### Aim of the task
Without changing a word, return the listing below, minus its images.
· · · · ·
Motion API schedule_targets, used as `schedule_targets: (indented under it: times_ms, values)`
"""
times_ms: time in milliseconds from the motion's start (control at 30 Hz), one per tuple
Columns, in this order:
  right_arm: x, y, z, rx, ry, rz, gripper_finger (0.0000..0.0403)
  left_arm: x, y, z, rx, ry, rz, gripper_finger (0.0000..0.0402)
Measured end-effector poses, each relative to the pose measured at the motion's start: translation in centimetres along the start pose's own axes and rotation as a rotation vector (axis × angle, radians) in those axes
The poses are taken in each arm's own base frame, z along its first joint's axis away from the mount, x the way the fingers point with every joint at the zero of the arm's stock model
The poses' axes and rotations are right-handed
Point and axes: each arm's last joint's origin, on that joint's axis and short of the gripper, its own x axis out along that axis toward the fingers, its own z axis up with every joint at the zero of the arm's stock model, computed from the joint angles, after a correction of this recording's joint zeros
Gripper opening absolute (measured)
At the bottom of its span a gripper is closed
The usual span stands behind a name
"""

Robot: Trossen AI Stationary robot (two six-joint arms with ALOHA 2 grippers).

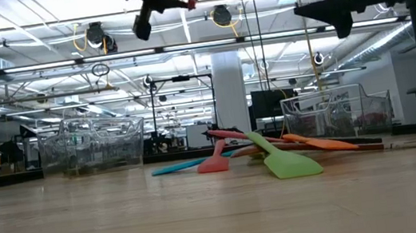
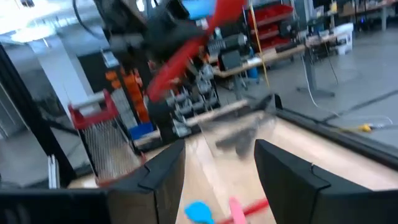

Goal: Pick & Place Kitchen Items
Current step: Put the red serving spoon into the top right transparent bin

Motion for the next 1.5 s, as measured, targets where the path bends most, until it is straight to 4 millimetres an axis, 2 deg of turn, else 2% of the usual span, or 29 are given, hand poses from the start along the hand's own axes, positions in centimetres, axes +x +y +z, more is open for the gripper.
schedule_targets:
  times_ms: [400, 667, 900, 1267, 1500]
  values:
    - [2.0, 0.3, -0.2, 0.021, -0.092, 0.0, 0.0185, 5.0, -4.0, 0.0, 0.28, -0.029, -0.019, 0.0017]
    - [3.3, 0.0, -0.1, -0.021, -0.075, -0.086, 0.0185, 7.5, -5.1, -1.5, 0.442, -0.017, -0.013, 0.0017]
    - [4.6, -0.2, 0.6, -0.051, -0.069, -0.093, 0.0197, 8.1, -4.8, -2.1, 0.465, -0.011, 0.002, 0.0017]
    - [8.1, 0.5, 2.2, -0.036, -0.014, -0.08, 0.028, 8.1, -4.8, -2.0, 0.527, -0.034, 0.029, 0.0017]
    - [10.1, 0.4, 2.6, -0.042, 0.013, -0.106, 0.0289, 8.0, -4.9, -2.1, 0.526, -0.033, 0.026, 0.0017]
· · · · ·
### Answer space
Motion API schedule_targets, used as `schedule_targets: (indented under it: times_ms, values)`
"""
times_ms: time in milliseconds from the motion's start (control at 30 Hz), one per tuple
Columns, in this order:
  right_arm: x, y, z, rx, ry, rz, gripper_finger (0.0000..0.0403)
  left_arm: x, y, z, rx, ry, rz, gripper_finger (0.0000..0.0402)
Measured end-effector poses, each relative to the pose measured at the motion's start: translation in centimetres along the start pose's own axes and rotation as a rotation vector (axis × angle, radians) in those axes
The poses are taken in each arm's own base frame, z along its first joint's axis away from the mount, x the way the fingers point with every joint at the zero of the arm's stock model
The poses' axes and rotations are right-handed
Point and axes: each arm's last joint's origin, on that joint's axis and short of the gripper, its own x axis out along that axis toward the fingers, its own z axis up with every joint at the zero of the arm's stock model, computed from the joint angles, after a correction of this recording's joint zeros
Gripper opening absolute (measured)
At the bottom of its span a gripper is closed
The usual span stands behind a name
"""

Robot: Trossen AI Stationary robot (two six-joint arms with ALOHA 2 grippers).


Goal: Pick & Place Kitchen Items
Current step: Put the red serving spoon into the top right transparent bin

Motion for the next 1.5 s, as measured, targets where the path bends most, until it is straight to 4 millimetres an axis, 2 deg of turn, else 2% of the usual span, or 29 are given, hand poses from the start along the hand's own axes, positions in centimetres, axes +x +y +z, more is open for the gripper.
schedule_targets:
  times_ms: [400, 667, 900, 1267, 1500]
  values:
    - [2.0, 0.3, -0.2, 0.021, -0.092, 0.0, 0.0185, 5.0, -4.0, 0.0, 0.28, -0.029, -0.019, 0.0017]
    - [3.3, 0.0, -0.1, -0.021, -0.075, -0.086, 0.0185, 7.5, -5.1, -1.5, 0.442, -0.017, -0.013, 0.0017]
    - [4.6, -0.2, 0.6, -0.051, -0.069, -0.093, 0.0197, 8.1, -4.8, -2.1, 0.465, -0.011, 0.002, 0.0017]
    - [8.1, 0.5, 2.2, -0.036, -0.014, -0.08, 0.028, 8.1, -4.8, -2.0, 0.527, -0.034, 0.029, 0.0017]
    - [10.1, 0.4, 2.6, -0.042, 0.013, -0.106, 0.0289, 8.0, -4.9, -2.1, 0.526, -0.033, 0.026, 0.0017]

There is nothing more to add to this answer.